Close your eyes, and this could be a seasoned adult chamber orchestra. Open them, and see children and teenagers completely focused on their joint pursuit, their faces fiercely intent as they prepare for a Spring Gala concert this Saturday.
This is no ordinary youth orchestra. These kids — ages 8 to 18 — have performed on the national public radio program "From the Top," which features the best up-and-coming young players in the nation. Orchestras that play this well typically aren't found outside the youth conservatories of legendary music schools like New York’s Juilliard School or Philadelphia's Curtis Institute.

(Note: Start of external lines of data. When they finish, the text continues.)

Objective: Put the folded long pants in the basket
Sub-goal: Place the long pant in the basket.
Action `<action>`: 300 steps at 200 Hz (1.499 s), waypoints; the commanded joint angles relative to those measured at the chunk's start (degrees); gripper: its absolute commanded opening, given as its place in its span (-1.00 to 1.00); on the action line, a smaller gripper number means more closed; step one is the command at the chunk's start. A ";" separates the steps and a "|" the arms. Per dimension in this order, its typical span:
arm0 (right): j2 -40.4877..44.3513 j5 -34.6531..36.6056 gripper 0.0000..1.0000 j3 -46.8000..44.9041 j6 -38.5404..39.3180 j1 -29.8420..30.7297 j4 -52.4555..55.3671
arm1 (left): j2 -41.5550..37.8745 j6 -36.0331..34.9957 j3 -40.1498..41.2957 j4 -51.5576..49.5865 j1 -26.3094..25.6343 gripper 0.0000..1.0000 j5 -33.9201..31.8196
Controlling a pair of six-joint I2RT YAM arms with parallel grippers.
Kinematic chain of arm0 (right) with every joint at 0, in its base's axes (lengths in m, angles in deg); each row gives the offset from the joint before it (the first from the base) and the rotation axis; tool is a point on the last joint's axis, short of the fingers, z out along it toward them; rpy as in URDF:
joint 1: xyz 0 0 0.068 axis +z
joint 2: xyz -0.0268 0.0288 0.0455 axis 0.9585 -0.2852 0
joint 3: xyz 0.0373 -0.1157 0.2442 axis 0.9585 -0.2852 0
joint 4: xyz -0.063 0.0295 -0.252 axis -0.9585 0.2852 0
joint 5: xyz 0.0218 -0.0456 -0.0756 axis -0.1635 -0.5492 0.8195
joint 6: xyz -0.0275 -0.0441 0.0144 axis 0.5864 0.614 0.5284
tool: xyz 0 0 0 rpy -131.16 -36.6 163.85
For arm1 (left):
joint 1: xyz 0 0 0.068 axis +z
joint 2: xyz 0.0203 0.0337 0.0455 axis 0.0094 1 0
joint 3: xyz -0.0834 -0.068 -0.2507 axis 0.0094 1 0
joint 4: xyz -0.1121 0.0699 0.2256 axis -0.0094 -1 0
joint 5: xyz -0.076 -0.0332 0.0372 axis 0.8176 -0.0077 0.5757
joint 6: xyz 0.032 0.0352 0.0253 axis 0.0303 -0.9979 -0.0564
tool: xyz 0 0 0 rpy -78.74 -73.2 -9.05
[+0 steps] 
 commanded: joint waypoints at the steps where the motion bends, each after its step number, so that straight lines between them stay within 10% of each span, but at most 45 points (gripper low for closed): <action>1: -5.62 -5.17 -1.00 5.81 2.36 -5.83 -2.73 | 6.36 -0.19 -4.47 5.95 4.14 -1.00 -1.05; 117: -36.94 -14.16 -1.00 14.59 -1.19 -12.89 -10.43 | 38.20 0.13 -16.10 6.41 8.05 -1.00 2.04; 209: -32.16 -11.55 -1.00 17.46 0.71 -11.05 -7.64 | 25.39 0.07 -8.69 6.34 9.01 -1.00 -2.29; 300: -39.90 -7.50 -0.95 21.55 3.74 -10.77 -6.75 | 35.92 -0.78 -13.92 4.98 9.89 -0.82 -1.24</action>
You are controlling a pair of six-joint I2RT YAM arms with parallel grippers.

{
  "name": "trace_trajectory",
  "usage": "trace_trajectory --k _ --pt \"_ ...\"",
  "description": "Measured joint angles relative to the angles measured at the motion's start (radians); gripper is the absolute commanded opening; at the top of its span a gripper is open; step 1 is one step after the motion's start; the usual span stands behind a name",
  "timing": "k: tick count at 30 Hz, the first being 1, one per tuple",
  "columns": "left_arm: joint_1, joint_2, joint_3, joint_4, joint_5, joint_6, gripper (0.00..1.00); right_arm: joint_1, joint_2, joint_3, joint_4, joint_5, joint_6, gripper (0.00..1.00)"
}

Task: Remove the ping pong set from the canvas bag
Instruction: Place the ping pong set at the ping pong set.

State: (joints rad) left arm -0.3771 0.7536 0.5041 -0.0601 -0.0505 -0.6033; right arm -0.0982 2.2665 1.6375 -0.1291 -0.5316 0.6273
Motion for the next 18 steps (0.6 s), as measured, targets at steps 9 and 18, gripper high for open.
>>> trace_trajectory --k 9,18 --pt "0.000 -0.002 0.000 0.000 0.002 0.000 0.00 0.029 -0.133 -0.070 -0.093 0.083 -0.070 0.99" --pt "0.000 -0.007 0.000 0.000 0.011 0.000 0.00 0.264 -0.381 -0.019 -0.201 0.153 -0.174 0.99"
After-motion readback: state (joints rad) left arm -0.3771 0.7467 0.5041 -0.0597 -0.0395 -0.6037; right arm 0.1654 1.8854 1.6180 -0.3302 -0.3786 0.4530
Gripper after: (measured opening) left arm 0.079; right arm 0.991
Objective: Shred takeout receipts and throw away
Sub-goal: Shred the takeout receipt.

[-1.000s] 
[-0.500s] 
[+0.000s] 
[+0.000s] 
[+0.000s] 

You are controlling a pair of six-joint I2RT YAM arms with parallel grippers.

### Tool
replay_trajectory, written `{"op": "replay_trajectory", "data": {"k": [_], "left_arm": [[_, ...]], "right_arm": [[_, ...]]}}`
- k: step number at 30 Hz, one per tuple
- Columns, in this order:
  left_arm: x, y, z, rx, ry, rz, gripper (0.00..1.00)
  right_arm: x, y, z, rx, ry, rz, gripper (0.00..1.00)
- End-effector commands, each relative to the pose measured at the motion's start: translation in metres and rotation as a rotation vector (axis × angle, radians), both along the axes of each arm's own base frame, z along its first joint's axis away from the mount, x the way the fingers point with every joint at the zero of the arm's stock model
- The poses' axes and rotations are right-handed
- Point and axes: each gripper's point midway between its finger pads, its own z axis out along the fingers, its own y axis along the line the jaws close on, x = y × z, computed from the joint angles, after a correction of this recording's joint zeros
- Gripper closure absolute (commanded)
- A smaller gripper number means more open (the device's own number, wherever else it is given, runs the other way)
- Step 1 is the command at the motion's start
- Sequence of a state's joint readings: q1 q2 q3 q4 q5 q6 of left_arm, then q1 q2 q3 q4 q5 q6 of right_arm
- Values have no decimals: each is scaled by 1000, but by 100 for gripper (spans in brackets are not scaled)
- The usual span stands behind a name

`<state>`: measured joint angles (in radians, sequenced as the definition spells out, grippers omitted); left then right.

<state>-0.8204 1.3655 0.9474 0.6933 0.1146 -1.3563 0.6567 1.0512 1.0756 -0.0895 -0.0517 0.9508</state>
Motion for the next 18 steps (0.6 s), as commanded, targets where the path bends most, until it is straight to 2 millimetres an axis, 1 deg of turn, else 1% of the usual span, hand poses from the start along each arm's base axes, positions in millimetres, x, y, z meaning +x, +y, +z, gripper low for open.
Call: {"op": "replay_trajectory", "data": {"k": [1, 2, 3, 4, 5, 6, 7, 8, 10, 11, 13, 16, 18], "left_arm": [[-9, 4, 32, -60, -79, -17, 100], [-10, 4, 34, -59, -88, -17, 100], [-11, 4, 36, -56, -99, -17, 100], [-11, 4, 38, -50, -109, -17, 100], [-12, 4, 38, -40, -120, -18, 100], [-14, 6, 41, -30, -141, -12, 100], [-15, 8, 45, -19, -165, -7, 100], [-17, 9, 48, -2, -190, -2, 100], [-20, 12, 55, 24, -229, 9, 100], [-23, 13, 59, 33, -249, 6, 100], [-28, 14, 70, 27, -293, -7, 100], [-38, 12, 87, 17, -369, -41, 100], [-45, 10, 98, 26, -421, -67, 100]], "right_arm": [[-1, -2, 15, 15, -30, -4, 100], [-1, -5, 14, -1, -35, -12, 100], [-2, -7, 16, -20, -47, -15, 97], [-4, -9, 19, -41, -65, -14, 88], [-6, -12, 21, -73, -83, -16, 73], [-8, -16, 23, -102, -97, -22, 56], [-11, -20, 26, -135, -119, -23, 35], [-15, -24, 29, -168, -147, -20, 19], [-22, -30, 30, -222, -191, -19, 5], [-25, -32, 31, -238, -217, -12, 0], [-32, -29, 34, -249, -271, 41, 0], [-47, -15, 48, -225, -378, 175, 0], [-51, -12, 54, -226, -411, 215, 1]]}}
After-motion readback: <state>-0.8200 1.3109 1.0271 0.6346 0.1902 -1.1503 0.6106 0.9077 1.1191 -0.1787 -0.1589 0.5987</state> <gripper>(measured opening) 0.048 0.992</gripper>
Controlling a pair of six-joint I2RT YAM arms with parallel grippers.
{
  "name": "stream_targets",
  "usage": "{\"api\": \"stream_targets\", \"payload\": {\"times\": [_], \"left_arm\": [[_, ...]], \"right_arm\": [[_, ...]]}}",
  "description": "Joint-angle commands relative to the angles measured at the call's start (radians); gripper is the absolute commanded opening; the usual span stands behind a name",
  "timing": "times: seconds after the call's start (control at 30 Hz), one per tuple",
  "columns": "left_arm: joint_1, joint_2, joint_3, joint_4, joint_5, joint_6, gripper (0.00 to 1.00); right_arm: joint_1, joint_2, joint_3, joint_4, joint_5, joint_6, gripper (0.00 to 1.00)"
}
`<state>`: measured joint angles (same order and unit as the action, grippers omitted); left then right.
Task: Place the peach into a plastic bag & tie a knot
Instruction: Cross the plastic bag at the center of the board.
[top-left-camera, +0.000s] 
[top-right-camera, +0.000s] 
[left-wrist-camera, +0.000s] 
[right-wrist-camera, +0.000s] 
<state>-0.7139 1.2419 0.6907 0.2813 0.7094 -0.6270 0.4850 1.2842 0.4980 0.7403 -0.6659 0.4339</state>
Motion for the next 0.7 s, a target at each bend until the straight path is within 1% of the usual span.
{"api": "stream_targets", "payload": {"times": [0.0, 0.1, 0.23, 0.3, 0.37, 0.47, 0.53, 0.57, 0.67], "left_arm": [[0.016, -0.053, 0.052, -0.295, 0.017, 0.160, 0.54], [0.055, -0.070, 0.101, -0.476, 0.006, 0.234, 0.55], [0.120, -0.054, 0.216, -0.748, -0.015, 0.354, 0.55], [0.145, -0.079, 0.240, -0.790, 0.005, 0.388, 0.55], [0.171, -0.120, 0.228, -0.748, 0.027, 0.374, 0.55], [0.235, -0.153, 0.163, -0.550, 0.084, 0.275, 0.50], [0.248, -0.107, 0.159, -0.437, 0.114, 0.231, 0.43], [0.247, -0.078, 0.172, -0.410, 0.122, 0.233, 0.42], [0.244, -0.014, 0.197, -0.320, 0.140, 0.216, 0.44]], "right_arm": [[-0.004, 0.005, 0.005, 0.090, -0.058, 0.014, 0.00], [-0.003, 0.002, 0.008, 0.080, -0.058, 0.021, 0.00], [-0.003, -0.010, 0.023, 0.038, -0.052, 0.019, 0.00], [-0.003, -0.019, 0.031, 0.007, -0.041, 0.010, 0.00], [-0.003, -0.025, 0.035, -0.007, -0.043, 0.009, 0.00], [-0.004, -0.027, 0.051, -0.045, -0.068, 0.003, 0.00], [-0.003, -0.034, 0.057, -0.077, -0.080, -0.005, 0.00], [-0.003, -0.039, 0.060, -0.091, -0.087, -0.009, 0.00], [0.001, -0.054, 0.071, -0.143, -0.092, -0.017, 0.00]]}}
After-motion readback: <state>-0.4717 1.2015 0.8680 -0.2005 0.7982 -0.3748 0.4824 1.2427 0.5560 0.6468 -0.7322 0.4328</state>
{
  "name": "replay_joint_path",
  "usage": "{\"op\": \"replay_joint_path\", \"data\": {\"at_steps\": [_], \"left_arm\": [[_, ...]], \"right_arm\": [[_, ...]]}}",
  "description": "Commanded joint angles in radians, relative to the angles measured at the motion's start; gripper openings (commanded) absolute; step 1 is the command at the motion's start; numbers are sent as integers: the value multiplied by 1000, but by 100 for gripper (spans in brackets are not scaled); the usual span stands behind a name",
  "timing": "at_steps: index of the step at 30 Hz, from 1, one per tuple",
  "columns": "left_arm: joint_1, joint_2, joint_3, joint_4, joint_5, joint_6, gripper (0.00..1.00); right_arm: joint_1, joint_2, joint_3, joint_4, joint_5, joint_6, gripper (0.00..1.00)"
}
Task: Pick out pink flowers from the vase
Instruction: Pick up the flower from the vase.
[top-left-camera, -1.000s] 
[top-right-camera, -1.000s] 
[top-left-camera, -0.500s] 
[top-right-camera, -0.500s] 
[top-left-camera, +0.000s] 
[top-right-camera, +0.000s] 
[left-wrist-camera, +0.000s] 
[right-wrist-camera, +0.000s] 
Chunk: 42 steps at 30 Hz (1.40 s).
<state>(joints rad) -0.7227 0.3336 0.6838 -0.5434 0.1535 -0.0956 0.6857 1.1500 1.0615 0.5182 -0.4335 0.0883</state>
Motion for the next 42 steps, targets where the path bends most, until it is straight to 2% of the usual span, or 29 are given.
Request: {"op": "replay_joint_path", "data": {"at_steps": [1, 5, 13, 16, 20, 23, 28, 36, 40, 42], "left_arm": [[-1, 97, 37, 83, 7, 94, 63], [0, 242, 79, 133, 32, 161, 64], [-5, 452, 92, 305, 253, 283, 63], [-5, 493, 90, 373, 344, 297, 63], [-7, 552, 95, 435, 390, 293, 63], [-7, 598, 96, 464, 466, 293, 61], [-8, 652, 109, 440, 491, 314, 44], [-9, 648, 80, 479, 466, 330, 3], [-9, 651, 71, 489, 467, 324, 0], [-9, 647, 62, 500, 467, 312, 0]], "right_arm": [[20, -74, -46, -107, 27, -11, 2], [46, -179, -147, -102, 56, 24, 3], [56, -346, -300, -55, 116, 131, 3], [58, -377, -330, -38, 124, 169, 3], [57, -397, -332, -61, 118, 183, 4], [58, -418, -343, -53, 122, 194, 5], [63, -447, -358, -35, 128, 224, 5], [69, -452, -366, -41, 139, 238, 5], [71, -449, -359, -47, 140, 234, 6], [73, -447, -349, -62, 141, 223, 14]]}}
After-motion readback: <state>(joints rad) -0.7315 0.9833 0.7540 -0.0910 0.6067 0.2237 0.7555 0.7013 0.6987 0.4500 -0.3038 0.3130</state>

It’s the high-profile showpiece of a music education program whose aspirations go beyond producing a world-class orchestra. The real gems of the Gifted Music School are the classes offered free to any child who qualifies for subsidized school lunch, Watanabe said.
A belief that intensive music training can combat the effects of poverty, help all students succeed in school and improve life trajectories for disadvantaged children is at the core of Watanabe's philosophy. It's an idea that's catching on around the world, with similar efforts under way in neighborhoods plagued by drugs and violence in cities like Juarez, Mexico, and the slums of Sao Paolo, Brazil.
Multiple studies have shown that music instruction increases math performance and spatial reasoning and strengthens social skills and work ethic, but Watanabe believes the U.S. is missing out on those benefits by decreasing music programs in public schools.
Changed lives
In Venezuela, a government-backed program called El Sistema was founded in 1975 to bring music training to the bleak slums of Caracas, with the goal of rescuing children from a culture of drugs and gangs. Children receive free instruction and instruments and grow up performing together in orchestras. More than 300,000 of Venezuela's poorest children now participate.
Observers from around the globe write exultantly of changed lives for El Sistema’s alumni. Students of the program learn to aim beyond their surroundings and gain the persistence to pull themselves out of poverty. Many become teachers for the next generation of El Sistema students; others apply the work ethic they learn from music study in other careers. Some, like Los Angeles Philharmonic music director Gustavo Dudamel, become world-famous musicians.
El Sistema's program, which Watanabe admires, has spread to parts of Europe, Mexico and such U.S. cities as Denver, Los Angeles and Philadelphia. Its success has sparked similar efforts in other nations. Brazil's government just began an intensive classical music program in its urban slums, aimed at providing positive alternatives to lives filled with poverty and crime. In China, classical music instruction for children is part of an effort to out-excel the West, Watanabe said.
"In this country, we talk about 'No Child Left Behind,' but we make the cultural arts just an option," Watanabe said. "My goal through the school is to bring about change one step at a time at the federal level."
Training people for music careers isn't the school's goal, he said. Adding humanity to the world and giving children the tools to succeed in all of their pursuits is the focus.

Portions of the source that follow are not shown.